As she raced through the morass of branches, ducking her head to keep her red-gold braids from snagging on thorns or low-hanging limbs, Tenel Ka reveled in the calisthenics that pushed her body to its limits. But she would have preferred to do it without the threat of sudden death from the blaster of a stormtrooper.

Her reptilian armor covered only her torso, leaving her limbs unprotected from scratches and insect bites—but she did not allow such minor inconveniences to bother her.

As the companions ran deeper into the forest, Tenel Ka took care to maintain her balance and watched out for her friend Jacen. Though he was highly skilled in sensing strange life-forms, Jacen was not as physically capable as she was. This was the chase. The hunt. Here she was in her element.

But at the moment Tenel Ka was not the stalker, but the prey.

Her reflexes were sharpened by her inability to see through the forest shadows. Her lightsaber could have lit the way, but she didn’t dare ignite it for fear of drawing attention to their position. At the moment her focus had to be on simply running.

All around, she detected looming dangers that grew worse, more foreboding, as they leapt from one level to the next, descending into thicker and thicker primeval wilderness. Tenel Ka sensed that the two Wookiees felt the increasing threat; Lowie and Sirra moved more cautiously, supporting each other as they used their night vision to choose a path.

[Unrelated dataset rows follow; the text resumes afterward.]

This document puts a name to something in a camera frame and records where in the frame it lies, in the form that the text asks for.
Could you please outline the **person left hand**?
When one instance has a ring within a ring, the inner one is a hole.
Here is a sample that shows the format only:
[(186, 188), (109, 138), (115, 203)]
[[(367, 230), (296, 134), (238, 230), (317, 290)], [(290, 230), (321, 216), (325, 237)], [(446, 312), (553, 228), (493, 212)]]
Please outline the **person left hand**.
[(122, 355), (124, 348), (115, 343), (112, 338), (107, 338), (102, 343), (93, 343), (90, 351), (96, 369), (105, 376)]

At a broad, open intersection of wide branches, the Wookiees paused, panting for breath. Jacen slumped beside Tenel Ka, utterly exhausted. They knew they couldn’t stop for long.

During the brief rest, Tenel Ka remained standing. She turned in a slow circle, granite-gray eyes narrowed, sharply attentive for movement, for predators lurking in the surrounding trees. Her Jedi senses detected no dangerous animals, only a tingling underlying threat that grew more and more powerful.

Just then, a leathery plant tentacle wrapped quickly around Tenel Ka’s waist and drew itself snug. Thin thorns dug into her flesh through her reptilian armor. She cried out—and suddenly the air around them came alive with whipping, writhing vines from above.

Both Wookiees howled and thrashed. Jacen yelped. The thorny vines yanked him into the air, legs kicking, hands flailing. In an instant Tenel Ka snatched out her lightsaber and—ignoring the threat of revealing their position to the stormtroopers—ignited the glowing turquoise blade. Her arm swept sideways, severing the vines that grasped her waist.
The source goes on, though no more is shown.